> [Exercise objective]:
Of all the entries below, only the lines from the one with "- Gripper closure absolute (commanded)" up to and including the one with "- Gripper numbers" are to be duplicated exactly.

[Start of section]

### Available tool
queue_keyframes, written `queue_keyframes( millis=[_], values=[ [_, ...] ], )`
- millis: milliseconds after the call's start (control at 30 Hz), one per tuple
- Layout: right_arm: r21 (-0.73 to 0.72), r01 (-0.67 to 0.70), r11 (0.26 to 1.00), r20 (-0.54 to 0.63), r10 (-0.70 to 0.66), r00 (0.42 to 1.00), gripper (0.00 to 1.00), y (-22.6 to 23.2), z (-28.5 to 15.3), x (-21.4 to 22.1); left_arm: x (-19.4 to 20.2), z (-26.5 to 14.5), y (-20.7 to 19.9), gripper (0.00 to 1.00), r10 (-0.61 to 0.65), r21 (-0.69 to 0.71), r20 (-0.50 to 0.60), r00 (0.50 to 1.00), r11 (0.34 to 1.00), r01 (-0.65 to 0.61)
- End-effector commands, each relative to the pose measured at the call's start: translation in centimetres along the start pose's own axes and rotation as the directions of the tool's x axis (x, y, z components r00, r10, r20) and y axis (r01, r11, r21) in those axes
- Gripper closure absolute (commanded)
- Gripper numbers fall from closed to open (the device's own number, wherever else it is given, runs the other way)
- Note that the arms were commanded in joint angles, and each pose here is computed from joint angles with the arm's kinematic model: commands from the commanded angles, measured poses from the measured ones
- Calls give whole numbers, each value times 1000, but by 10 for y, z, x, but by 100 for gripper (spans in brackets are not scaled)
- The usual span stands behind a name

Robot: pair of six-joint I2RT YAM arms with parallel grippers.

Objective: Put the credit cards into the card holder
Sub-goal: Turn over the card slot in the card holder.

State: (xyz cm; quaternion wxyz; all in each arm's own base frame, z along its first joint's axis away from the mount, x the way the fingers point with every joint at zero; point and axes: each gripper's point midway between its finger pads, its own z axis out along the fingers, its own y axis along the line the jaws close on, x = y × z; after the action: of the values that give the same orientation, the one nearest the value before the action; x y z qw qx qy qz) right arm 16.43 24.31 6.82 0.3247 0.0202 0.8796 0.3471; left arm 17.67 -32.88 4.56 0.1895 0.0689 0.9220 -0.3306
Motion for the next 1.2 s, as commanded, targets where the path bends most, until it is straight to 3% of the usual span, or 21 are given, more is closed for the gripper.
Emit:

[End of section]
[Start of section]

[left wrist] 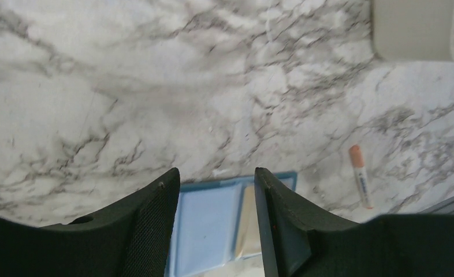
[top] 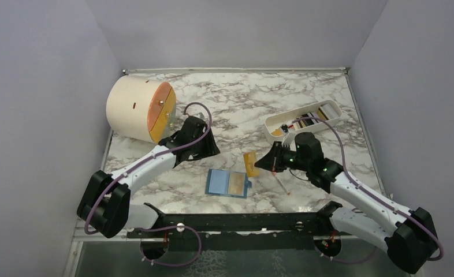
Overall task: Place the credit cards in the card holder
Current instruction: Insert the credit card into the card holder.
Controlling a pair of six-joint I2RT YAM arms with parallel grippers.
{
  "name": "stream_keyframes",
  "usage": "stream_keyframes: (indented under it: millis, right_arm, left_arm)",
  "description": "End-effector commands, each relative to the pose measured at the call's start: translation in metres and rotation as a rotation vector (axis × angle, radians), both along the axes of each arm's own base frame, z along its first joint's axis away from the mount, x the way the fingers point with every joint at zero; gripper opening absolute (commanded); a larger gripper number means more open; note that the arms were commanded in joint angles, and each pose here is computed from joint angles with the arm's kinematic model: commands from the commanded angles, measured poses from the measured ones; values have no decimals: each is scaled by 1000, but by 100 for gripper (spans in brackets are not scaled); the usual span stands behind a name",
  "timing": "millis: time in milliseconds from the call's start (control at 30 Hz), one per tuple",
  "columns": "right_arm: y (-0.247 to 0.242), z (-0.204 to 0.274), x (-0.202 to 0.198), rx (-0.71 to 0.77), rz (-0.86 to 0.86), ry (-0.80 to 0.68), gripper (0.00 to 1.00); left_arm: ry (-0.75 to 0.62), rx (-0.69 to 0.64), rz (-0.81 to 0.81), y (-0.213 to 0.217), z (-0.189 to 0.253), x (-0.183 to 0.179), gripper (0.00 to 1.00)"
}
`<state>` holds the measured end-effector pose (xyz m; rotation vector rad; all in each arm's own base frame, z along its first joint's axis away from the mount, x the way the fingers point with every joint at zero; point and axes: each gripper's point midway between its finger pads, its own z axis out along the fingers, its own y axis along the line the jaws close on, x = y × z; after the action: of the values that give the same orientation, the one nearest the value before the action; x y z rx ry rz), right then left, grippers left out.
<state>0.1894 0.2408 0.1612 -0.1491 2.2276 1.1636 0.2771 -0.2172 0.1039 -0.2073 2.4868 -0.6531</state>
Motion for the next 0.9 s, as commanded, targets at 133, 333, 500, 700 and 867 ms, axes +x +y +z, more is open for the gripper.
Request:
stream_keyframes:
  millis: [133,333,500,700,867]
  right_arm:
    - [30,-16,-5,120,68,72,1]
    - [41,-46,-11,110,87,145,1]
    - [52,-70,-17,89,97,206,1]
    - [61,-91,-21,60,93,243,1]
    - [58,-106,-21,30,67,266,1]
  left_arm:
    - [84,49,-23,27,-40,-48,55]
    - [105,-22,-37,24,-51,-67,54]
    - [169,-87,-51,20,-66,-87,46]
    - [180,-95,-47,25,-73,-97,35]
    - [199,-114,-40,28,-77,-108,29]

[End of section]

> [Solution]:
- Gripper closure absolute (commanded)
- Gripper numbers fall from closed to open (the device's own number, wherever else it is given, runs the other way)

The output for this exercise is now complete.